Harry Wild Jones
Butler Brothers Company Building
Calvary Baptist Church
Scottish Rite Temple
Lakewood Memorial Chapel
Beard, Harrington, House
Jones, Harry W., House
Washburn Park Water Tower
Harry Wild Jones was born on June 9, 1859 in Schoolcraft, Michigan. He received his educational training at Brown University, after which he attended the Massachusetts Institute of Technology. After graduation, Jones traveled and studied architecture in France and Italy. Upon his return to the United States, he was employed as a draftsman in the office of Henry Hobson Richardson, famous American architect from Boston.
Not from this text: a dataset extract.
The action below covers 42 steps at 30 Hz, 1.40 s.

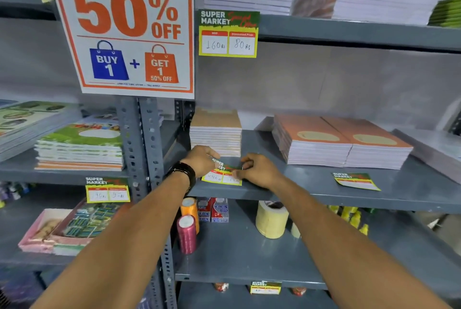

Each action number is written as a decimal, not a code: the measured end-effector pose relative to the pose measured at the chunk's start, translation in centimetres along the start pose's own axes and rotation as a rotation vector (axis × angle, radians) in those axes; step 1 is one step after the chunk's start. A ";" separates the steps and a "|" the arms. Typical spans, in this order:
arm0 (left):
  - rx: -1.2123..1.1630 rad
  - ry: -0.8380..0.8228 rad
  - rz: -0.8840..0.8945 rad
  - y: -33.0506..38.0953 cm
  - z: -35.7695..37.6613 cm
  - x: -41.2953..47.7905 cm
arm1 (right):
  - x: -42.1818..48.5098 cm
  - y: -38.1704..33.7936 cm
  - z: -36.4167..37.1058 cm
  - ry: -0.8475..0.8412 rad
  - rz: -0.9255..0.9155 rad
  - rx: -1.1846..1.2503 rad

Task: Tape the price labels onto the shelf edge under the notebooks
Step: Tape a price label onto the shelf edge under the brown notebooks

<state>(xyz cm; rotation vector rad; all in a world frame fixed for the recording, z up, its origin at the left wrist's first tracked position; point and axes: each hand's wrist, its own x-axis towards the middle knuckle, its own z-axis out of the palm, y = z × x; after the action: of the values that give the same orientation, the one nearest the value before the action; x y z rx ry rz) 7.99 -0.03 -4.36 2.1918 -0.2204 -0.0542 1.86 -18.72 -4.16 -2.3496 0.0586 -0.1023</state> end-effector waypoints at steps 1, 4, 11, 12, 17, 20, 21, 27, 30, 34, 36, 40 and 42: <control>-0.020 -0.003 0.018 -0.1 0.0 -0.1 | 0.2 0.0 0.1 -0.002 0.008 0.032; -0.118 -0.008 0.080 0.1 0.0 -0.5 | 0.4 -0.4 0.3 -0.006 0.016 0.146; -0.170 -0.007 0.208 0.7 -0.9 -2.3 | 0.3 -0.6 0.1 -0.041 -0.030 0.354; -0.139 -0.009 0.226 0.5 -0.9 -2.6 | -0.1 -0.7 -0.1 -0.050 -0.041 0.368; -0.012 0.003 0.269 -0.8 -1.3 -5.5 | -3.2 -0.7 0.2 -0.023 -0.160 0.197; 0.066 0.067 0.291 -1.5 -0.8 -7.6 | -4.9 0.0 1.6 0.043 -0.182 0.179; 0.087 0.084 0.296 -1.8 -0.5 -8.1 | -5.3 0.3 2.1 0.073 -0.182 0.174; 0.145 0.136 0.265 -3.1 1.5 -9.5 | -6.5 1.2 4.5 0.149 -0.143 0.070; 0.167 0.172 0.259 -3.4 1.7 -9.6 | -6.7 1.1 5.0 0.197 -0.156 -0.033; 0.193 0.184 0.239 -3.7 1.6 -9.5 | -6.5 1.0 5.3 0.196 -0.141 -0.096; 0.215 0.191 0.236 -3.7 1.5 -9.4 | -6.3 0.9 5.5 0.197 -0.130 -0.123; 0.265 0.199 0.262 -3.6 1.6 -9.2 | -6.2 0.8 5.7 0.233 -0.115 -0.146; 0.290 0.208 0.272 -3.6 1.6 -9.2 | -6.3 0.7 5.8 0.248 -0.115 -0.161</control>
<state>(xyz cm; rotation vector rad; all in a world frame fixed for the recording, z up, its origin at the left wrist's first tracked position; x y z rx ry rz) -0.76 2.37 -8.57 2.4124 -0.4272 0.3777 -3.84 -14.61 -9.10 -2.4884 0.0547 -0.4603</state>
Jones settled in Minneapolis in 1883, and by 1885 opened his own architectural practice. During the early years of his career, he concentrated primarily on commercial buildings and residential homes, including his own "Elmwood." Unfortunately, Jones’ most significant "Richardsonian" work from this period, the First National Bank of Commerce, was demolished.
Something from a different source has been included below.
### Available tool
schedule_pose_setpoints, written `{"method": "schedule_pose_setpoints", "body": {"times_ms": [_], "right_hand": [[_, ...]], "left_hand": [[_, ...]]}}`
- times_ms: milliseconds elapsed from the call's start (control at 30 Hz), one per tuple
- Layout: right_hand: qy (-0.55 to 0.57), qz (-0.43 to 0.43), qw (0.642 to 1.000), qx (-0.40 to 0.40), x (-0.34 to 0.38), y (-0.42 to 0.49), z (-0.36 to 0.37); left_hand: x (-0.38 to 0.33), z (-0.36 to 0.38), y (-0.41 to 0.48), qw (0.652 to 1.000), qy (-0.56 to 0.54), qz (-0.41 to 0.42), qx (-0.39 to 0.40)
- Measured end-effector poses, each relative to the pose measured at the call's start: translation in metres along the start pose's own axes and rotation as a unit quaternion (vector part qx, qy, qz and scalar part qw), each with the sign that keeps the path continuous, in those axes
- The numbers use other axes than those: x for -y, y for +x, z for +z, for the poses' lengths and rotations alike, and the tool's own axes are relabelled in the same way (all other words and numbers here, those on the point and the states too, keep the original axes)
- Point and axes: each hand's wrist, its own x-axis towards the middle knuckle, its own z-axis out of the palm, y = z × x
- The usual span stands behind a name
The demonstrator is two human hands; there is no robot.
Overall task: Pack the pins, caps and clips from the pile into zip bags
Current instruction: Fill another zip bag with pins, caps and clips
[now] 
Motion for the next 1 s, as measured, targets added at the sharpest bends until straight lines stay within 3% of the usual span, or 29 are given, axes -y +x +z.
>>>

By the turn of the century, Jones had turned his attention to primarily ecclesiastical architecture. His designs can be found around the world including China, India, and Burma, however many of his greatest works can be found in Minneapolis. The Lakewood Cemetery Chapel (1908), patterned after a Byzantine church, the Calvary Baptist Church (1889), as well as the Scottish Rite Temple (1906) are all fine examples of ecclesiastic architecture.
Recognized as a master of a variety of architectural styles including Neo-Classic, Georgian Revival, Shingle, and Gothic Revival, Jones preferred Romanesque and Near-Eastern motifs. His most important application of Gothicism is found in his design for a warehouse building for Butler Brothers in Minneapolis.
In addition to his architecture practice, Jones was active in civic life as well. He was a professor of architecture at the University of Minnesota, lecturer on church architecture at the University of Chicago, president of the Minnesota Chapter of the American Institute of Architects, director of the State Art Society, and a member of the Minneapolis Board of Park Commissioners.